En medio del Port Vell, en el paseo Joan de Borbó, el principal eje de la Barceloneta, se alza una gran carpa dedicada al universo que J.K Rowling creó alrededor de Harry Potter. Se puede visitar hasta el domingo 7 de abril, así que si no la han visto, y son fans del niño mago más famoso del mundo, tienen que espabilarse, porque vale mucho la pena.
Los juegos interactivos en los que se puede participar gracias a una pulsera individualizada son muy simples, pero es que de lo que se trata es de disfrutar como un niño, y la exposición lo consigue con creces. Está muy bien ambientada, los diferentes espacios descritos en la novela aparecen con una gran dignidad, y la proliferación de objetos y vestidos utilizados en las diversas películas de la saga satisfarán a los más cafeteros.
Hay que tener claro que es una exposición simple, en la que los muy fans no van a encontrar nada nuevo, pero que les va a hacer disfrutar mucho, porque el recorrido se disfruta a cada paso, por la cuidada ambientación de cada escena. Desde intentar encestar pelotas de quidditch, a aprovechar las múltiples oportunidades de foto que a lo largo de la exposición, cada estancia tiene su interés.

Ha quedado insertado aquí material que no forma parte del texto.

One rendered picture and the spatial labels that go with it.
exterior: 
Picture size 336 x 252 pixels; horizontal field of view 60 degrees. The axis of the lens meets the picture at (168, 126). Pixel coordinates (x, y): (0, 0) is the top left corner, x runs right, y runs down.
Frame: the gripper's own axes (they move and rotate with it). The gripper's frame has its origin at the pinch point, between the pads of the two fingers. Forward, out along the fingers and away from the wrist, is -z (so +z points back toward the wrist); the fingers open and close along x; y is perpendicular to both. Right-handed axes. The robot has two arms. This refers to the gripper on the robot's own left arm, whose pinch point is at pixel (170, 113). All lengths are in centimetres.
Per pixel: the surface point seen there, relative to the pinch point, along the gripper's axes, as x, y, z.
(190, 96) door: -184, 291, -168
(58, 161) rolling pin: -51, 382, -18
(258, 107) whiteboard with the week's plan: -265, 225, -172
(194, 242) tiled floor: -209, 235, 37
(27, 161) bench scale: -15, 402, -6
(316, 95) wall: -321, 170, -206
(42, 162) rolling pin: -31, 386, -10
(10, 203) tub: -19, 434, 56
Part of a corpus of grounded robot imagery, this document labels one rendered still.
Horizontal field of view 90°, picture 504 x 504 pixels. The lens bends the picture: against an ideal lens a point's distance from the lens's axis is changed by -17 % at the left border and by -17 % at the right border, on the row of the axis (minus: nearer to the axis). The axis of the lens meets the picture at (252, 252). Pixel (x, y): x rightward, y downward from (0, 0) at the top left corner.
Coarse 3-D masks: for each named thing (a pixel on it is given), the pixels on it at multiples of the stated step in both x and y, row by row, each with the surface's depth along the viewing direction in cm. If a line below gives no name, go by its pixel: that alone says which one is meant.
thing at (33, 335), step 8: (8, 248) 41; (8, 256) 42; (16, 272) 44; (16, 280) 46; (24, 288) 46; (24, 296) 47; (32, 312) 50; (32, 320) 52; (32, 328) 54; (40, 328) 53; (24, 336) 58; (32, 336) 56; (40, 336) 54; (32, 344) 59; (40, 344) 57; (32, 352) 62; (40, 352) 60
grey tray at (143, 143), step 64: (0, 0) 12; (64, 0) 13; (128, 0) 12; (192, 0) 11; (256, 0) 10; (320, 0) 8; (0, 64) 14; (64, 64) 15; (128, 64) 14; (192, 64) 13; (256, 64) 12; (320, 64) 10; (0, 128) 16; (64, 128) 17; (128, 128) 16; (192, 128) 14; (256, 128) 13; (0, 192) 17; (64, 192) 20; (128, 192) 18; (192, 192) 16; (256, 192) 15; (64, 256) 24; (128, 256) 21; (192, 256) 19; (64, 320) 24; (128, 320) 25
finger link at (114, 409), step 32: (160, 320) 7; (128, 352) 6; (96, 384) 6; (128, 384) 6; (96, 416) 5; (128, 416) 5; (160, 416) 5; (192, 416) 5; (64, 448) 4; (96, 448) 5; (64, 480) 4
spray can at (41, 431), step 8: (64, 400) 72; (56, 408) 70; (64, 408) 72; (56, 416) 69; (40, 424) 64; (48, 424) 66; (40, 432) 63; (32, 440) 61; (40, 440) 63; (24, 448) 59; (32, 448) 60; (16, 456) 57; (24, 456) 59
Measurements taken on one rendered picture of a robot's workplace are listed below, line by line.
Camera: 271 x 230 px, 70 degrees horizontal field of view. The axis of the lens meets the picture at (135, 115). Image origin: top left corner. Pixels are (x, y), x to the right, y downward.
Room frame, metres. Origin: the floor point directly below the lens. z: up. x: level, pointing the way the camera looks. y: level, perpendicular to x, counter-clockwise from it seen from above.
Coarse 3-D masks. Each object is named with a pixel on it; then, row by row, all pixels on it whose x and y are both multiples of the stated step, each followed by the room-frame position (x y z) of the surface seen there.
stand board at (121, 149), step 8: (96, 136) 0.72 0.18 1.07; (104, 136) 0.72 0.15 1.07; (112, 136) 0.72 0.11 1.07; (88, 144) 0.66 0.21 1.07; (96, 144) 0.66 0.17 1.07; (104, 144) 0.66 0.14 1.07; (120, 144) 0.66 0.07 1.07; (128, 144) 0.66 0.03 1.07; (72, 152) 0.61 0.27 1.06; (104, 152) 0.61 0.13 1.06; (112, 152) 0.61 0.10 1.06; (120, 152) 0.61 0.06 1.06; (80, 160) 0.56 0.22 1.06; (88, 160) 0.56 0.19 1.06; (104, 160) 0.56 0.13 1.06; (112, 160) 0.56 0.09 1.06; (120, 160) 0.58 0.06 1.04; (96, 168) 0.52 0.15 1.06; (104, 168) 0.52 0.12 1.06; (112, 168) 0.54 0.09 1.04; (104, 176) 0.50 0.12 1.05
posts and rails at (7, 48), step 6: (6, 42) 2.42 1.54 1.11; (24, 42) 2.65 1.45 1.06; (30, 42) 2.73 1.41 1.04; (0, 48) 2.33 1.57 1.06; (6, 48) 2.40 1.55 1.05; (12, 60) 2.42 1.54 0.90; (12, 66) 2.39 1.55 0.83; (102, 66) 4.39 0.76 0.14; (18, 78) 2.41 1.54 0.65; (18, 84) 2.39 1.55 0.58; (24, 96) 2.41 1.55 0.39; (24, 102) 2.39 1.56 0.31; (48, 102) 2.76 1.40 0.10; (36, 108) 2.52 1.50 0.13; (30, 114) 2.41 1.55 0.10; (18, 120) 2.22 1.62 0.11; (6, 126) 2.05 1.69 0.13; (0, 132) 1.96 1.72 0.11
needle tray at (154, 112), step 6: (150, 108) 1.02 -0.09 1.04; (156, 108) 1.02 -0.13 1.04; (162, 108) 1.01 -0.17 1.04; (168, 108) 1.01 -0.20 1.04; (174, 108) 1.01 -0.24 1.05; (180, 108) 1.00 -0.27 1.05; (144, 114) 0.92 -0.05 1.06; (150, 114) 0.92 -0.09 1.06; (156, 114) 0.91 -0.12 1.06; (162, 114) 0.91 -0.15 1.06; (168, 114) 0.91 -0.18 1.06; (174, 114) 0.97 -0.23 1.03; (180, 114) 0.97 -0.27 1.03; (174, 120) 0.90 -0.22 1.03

Lo interactivo no satura, hay lo justo. Desde el instante inicial en el que tu nombre aparece en un gigantesco mapa del merodeador, a los diversos hechizos – insisto, muy simples, pero que se siguen a pie juntillas – que sirven para dar puntos a cada una de las casas. Gryffindor, cómo no podía ser de otra manera al ser la de Harry Potter, ganaba por goleada.
No es una exposición barata – al final, incluyendo las tarifas extras por sacar las entradas on line se iba a los 22 euros un laborable y los 29 un festivo), pero el placer de oír gritar a una mandrágora, o sentarse en el butacón de Hagrid tiene su qué… A los visitantes con los que coincidí – mucha camiseta y muchas prendas del universo Harry Potter entre ellos – se les veía disfrutar, así que creo que, si son fans, el dinero está más que bien gastado.

Eso sí, los precios de la tienda son abusivos. Impresiona lo bien montada que está, y la gran cantidad de productos que ofrecen, pero se nota demasiado la voluntad de exprimir al máximo al sufrido fan de esta saga. Se puede hacer negocio sin aprovecharse del personal. Este siempre ha sido uno de los puntos negros de las empresas que se dedican al merchandising del universo Potter.